As he led Mickey up the stairs Coco linked her arm with Holly's. “That's enough excitement for one night, girl,” she said, smiling. “Now I'm taking you home.”
“Coco,” said Holly as they walked down the police station steps, “there's something I want to tell you . . . about that letter from Les. . .”
“I'm sorry I made fun of you.”
“It's just that -”
“Forget it, girl - you're going home.”
The following day, as Chris stood on the street outside the school, rapping like a Texas cattle auctioneer, and Danny, Doris and Coco danced in a tight circle, Holly turned the corner into the street more convinced than ever that, with a lot of hard work and a little bit of luck, she was going to make it. She was smiling to herself when she climbed the stairs.

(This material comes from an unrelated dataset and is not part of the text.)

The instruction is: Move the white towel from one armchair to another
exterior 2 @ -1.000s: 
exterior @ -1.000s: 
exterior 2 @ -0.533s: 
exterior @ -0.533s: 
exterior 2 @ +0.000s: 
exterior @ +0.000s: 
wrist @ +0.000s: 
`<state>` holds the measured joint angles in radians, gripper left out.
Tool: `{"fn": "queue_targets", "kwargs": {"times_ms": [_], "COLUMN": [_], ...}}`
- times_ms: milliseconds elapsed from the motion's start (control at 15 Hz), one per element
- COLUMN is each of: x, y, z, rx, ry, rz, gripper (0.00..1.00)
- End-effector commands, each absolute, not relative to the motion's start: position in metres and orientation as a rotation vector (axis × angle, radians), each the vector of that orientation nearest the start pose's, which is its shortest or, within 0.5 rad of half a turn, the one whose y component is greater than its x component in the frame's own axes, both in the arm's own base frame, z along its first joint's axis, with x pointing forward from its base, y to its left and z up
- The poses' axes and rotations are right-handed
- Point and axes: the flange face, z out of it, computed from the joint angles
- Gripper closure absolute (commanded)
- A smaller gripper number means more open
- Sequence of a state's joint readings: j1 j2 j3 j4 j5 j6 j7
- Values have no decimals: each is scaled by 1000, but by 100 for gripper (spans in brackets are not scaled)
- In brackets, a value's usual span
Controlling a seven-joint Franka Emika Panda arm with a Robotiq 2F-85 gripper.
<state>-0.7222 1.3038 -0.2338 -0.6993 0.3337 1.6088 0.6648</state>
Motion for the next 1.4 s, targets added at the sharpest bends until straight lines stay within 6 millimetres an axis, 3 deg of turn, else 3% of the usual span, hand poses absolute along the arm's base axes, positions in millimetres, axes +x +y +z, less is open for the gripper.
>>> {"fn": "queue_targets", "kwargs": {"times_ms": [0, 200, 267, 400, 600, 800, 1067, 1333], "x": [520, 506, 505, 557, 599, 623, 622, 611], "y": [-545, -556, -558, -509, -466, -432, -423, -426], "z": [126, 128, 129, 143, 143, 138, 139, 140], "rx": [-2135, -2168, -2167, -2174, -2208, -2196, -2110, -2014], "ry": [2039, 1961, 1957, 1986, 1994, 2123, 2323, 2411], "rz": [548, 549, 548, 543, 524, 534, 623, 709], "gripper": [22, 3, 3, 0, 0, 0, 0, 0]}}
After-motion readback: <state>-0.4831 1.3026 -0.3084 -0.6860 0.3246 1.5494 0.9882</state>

“You look like you had a good night,” called Danny. Holly ignored him. “Another date with the four-armed, two-headed Les? Or was it the creature from the Black Lagoon?”
“Neither,” said Holly calmly. Why should she worry? She was young, free, and on her way. And she's already had a phone call from Mickey. Two seats at the Ziegfield for the new Richard Gere movie sounded like a pretty good way to spend the evening.
“Let me see . . .” Danny went on, imitating an absent-minded professor. “It wasn't the creature . . . it wasn't the Beast from Fifty Fathoms . . . I know for a fact he's hot for the Werewolf Woman . . . so . . . don't tell me, Holly . . . not Gorgozilla the vampire cheese? He's too old for you and he can't -”
“Danny,” said Coco, quietly but firmly interrupting.
“Yes?”
“Shut up.”
And while Danny clutched his heart like a mortally-wounded soldier, they all filed into the building to start another day.